> **Assignment**
Starting at the line that contains "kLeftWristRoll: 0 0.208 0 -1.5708", output each line through the end of the data exactly, and nothing more.

> **Data block**
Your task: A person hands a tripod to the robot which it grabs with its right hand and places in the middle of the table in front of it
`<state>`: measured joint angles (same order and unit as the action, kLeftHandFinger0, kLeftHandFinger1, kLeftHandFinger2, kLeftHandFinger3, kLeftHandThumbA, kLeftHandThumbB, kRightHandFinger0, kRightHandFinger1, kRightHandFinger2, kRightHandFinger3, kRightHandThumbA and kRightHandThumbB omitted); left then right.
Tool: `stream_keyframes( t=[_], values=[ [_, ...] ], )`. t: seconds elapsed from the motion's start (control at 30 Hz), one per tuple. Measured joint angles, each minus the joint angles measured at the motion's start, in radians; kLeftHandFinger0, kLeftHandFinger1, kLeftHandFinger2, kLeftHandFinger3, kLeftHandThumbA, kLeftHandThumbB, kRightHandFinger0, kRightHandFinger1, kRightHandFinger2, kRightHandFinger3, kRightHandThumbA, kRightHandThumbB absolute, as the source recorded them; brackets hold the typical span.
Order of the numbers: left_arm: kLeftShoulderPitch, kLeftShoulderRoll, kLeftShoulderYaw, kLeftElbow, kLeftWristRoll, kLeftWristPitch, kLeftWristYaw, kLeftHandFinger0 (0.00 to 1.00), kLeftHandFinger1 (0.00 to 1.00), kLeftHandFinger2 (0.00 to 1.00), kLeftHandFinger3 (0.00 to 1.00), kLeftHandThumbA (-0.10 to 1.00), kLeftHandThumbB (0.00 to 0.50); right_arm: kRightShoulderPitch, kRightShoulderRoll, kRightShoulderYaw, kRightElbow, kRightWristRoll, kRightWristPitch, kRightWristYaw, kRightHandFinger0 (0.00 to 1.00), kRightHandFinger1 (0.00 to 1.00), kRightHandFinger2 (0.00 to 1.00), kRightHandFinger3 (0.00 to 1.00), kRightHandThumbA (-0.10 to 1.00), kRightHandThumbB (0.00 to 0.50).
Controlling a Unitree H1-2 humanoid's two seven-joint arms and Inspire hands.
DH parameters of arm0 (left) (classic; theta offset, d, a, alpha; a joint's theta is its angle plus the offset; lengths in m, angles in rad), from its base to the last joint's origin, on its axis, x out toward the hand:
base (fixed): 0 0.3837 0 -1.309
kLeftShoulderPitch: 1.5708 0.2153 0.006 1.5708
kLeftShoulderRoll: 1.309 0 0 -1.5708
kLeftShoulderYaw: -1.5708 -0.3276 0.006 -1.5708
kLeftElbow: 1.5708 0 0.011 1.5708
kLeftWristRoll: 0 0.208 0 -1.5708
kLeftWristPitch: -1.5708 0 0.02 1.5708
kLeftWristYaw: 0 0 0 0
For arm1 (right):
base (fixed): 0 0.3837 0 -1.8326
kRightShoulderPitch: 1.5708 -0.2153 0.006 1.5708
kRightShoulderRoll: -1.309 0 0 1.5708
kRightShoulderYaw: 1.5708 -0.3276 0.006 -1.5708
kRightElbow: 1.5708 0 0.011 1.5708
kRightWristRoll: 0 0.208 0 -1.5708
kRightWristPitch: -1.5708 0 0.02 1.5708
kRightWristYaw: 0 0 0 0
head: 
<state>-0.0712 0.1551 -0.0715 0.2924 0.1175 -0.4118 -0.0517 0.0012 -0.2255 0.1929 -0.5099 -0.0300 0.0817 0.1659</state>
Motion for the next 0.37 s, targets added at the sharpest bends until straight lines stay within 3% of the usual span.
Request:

> **Written reply**
kLeftWristRoll: 0 0.208 0 -1.5708
kLeftWristPitch: -1.5708 0 0.02 1.5708
kLeftWristYaw: 0 0 0 0
For arm1 (right):
base (fixed): 0 0.3837 0 -1.8326
kRightShoulderPitch: 1.5708 -0.2153 0.006 1.5708
kRightShoulderRoll: -1.309 0 0 1.5708
kRightShoulderYaw: 1.5708 -0.3276 0.006 -1.5708
kRightElbow: 1.5708 0 0.011 1.5708
kRightWristRoll: 0 0.208 0 -1.5708
kRightWristPitch: -1.5708 0 0.02 1.5708
kRightWristYaw: 0 0 0 0
head: 
<state>-0.0712 0.1551 -0.0715 0.2924 0.1175 -0.4118 -0.0517 0.0012 -0.2255 0.1929 -0.5099 -0.0300 0.0817 0.1659</state>
Motion for the next 0.37 s, targets added at the sharpest bends until straight lines stay within 3% of the usual span.
Request:

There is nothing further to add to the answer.